Tidak ada ampun kali ini. Reina mengerahkan seluruh kemampuan sihirnya. Gelombang demi gelombang tak terkendali yang membuat udara di sekitar bergetar, dinding meledak sebagian, dan lantai terbelah. Bhirendra akhirnya terpaksa melawan. Tubuhnya bergerak cepat, tangannya melepaskan mantera pelumpuh, tameng sihir, bahkan mantra tekanan yang selama ini ia simpan.

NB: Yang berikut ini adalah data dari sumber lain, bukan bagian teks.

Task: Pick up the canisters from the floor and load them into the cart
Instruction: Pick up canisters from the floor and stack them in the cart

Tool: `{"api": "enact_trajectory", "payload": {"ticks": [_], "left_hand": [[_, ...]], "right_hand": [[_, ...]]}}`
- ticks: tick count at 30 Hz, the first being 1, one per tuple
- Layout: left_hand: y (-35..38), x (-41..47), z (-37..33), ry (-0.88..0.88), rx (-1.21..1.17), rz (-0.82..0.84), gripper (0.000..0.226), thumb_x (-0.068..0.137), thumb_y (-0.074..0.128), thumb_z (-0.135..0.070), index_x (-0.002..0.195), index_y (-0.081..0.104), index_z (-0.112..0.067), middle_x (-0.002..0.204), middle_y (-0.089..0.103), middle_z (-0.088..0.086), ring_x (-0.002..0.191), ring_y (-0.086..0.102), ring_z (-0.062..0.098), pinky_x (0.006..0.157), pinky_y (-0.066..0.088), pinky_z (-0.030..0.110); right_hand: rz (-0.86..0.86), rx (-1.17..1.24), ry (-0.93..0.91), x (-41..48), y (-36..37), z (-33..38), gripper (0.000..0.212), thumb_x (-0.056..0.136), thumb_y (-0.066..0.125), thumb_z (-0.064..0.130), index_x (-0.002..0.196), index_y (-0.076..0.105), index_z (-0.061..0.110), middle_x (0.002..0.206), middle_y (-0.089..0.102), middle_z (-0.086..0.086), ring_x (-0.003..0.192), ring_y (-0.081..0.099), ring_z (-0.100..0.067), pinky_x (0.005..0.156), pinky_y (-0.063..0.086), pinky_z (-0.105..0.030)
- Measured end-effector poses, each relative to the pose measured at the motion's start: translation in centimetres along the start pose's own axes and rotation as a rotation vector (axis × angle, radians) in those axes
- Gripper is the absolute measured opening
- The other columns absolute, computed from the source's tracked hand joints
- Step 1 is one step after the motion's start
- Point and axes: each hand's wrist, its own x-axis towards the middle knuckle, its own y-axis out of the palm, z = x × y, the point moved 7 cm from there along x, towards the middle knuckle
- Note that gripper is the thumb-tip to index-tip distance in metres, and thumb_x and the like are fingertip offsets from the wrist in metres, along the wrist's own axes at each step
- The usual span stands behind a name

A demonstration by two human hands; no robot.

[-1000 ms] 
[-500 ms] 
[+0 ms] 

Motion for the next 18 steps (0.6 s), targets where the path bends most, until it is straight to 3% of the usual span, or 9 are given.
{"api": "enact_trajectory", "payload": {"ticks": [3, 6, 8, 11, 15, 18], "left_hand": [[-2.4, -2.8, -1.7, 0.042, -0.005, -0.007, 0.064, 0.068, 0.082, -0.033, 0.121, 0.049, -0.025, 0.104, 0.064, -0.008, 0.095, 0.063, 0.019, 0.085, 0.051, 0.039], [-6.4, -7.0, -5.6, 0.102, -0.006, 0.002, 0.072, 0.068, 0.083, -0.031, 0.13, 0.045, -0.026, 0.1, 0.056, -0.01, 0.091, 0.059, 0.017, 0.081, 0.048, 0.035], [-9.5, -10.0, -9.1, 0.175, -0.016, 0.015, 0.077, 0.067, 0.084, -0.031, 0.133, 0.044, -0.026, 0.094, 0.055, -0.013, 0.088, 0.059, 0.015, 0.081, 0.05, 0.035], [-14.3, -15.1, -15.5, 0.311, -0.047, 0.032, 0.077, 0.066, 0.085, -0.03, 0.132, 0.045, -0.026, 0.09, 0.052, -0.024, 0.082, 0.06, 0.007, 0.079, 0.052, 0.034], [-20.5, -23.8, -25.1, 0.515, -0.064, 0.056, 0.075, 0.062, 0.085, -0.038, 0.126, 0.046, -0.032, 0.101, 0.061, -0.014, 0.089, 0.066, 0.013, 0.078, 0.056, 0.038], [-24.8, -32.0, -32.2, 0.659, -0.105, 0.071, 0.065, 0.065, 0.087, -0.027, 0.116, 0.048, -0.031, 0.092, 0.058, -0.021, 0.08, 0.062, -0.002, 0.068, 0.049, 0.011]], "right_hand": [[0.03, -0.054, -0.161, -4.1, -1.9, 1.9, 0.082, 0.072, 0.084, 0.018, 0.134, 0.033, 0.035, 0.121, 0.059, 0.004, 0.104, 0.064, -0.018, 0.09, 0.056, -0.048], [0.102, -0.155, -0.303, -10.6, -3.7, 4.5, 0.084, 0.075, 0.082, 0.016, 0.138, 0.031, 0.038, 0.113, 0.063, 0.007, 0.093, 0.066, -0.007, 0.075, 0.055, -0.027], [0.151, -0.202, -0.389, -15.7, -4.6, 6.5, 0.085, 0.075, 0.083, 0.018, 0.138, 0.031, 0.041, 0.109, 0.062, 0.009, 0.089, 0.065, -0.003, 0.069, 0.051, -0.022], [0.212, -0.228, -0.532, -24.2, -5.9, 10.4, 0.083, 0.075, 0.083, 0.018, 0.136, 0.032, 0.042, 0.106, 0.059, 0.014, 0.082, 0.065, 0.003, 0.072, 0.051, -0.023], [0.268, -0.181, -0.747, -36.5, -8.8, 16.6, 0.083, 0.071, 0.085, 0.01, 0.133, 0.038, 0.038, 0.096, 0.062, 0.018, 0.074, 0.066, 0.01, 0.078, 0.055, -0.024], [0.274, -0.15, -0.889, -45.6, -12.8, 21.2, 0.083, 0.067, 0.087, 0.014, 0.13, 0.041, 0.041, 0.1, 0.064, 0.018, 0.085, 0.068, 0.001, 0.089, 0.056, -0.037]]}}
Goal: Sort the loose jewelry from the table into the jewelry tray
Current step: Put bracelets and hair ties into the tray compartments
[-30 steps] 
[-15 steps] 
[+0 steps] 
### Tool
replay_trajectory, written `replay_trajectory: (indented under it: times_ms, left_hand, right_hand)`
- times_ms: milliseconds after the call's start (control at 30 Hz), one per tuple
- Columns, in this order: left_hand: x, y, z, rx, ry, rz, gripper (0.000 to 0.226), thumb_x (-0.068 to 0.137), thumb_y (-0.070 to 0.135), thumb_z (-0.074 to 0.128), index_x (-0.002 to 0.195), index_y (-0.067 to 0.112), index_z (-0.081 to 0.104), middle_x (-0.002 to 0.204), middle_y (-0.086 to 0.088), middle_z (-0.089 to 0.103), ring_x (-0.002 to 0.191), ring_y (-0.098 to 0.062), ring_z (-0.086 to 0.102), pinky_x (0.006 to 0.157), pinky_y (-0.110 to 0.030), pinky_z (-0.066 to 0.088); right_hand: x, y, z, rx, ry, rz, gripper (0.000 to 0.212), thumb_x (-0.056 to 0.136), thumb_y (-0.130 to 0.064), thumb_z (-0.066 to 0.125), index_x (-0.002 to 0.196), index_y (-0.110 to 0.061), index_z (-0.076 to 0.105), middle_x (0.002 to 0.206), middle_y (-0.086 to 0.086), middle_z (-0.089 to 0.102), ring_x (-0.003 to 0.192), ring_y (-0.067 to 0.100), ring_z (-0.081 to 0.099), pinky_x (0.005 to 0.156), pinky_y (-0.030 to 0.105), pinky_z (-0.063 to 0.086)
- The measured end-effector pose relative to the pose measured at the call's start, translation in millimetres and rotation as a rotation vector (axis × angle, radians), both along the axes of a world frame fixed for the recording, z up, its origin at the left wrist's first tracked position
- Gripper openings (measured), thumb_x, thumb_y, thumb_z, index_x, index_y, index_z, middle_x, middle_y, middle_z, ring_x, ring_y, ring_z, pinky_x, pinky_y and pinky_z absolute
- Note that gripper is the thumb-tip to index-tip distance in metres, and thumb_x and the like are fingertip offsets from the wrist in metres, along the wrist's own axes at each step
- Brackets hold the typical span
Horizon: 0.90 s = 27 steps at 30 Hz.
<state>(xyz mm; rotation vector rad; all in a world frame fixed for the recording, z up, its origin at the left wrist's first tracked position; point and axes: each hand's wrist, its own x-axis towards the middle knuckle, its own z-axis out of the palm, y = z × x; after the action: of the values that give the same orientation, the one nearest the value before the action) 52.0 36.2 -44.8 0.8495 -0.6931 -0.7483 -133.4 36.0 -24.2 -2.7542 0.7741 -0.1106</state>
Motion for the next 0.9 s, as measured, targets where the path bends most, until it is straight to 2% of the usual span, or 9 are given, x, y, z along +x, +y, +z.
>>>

Satu ledakan sihir mereka bertubrukan di udara. Dentumannya membuat lantai berguncang. Cahaya biru dan merah gelap berkelindan di udara.

Hingga akhirnya... mereka sama-sama terhempas ke dua sisi ruangan. Bhirendra menghantam dinding keras hingga tubuhnya rebah dan bibirnya mengucurkan darah. Reina memuntahkan darah begitu deras hingga tubuhnya menggigil dan lututnya menyerah.

Cakra Adhiwara yang melingkar di jarinya tiba-tiba bersinar terang dan meledak membentuk sebuah kubah pelindung. Cahaya biru keperakan melingkupi tubuh Reina, menjauhkannya dari sentuhan luar.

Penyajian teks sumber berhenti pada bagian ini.